Вторую часть концерта я слушала наверху. Мерседес принесла мне безалкогольный коктейль «Дева Мария» с дополнительной палочкой сельдерея и миску с крекерами «Золотая рыбка».
— Почти как томатный суп. — После нескольких лет работы в клубе Мерседес научилась делать полноценный обед из того, что закупалось для бара.
Коктейль и крекеры оказались очень вкусными. Через несколько секунд я почувствовала себя человеком, и это ощущение длилось почти сорок пять минут. Мерседес предложила отвезти меня домой, если я дождусь закрытия клуба, но я уже и так попросила слишком о многом.

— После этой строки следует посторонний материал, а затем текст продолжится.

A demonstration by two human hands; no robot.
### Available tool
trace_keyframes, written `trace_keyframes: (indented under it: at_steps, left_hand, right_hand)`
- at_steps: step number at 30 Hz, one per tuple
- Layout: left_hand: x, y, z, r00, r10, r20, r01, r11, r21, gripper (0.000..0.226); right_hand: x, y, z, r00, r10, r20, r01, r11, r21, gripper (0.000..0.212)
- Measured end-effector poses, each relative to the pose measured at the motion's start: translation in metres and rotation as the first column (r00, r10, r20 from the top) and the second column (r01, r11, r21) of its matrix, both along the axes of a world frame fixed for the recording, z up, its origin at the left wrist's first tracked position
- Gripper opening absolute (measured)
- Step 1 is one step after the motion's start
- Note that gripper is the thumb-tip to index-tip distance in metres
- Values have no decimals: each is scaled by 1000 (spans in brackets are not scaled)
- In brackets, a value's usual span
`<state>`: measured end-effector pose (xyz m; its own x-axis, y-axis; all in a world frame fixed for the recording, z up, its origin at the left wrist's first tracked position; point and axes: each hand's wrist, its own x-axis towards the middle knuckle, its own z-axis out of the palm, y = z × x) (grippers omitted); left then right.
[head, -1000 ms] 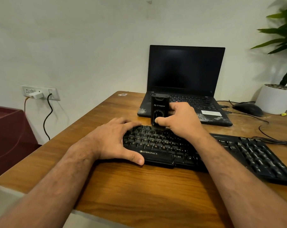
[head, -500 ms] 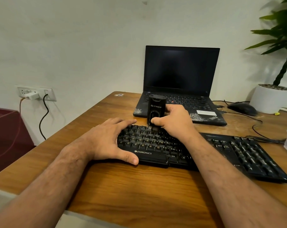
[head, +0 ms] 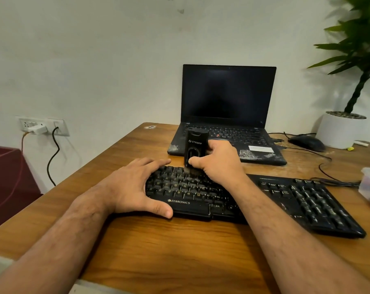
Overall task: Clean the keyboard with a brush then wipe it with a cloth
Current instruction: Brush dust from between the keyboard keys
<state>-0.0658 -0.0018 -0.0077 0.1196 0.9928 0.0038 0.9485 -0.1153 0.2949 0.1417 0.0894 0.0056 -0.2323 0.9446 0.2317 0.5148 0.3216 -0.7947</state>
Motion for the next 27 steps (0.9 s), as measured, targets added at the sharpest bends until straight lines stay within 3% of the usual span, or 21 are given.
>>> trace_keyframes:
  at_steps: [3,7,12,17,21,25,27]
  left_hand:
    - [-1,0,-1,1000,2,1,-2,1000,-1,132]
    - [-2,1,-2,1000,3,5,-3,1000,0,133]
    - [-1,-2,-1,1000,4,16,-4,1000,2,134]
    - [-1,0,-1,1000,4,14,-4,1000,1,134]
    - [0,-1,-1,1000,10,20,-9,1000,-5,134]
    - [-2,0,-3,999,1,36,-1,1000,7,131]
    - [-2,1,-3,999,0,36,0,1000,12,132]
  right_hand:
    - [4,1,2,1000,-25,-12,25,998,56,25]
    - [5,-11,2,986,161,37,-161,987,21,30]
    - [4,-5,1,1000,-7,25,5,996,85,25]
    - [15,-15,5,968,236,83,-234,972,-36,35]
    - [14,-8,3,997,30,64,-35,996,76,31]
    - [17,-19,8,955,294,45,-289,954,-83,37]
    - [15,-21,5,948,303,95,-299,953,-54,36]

Она отсчитала несколько двадцатидолларовых купюр и сунула их мне в руку. Для меня это было целое состояние, правда, на следующий день я должна была платить за квартиру. Поскольку этих денег все равно не хватило бы, я понадеялась, что хозяин с пониманием отнесется к моей ситуации и отпустит мне еще несколько дней на поиски необходимой суммы.
— Очень жаль, что не получается приобщить тебя к нормальной работе, — сказала Мерседес, задумчиво глядя, как я кладу деньги в карман. — Тебя можно сравнить с мелодиями Монка' [23] — не всем нравится диссонанс, хотя в нем-то и заключается гений этого композитора.
— Я всегда могу выйти замуж за богача, — заметила я, и мы обе зашлись в диком хохоте, а потом долго не могли отдышаться.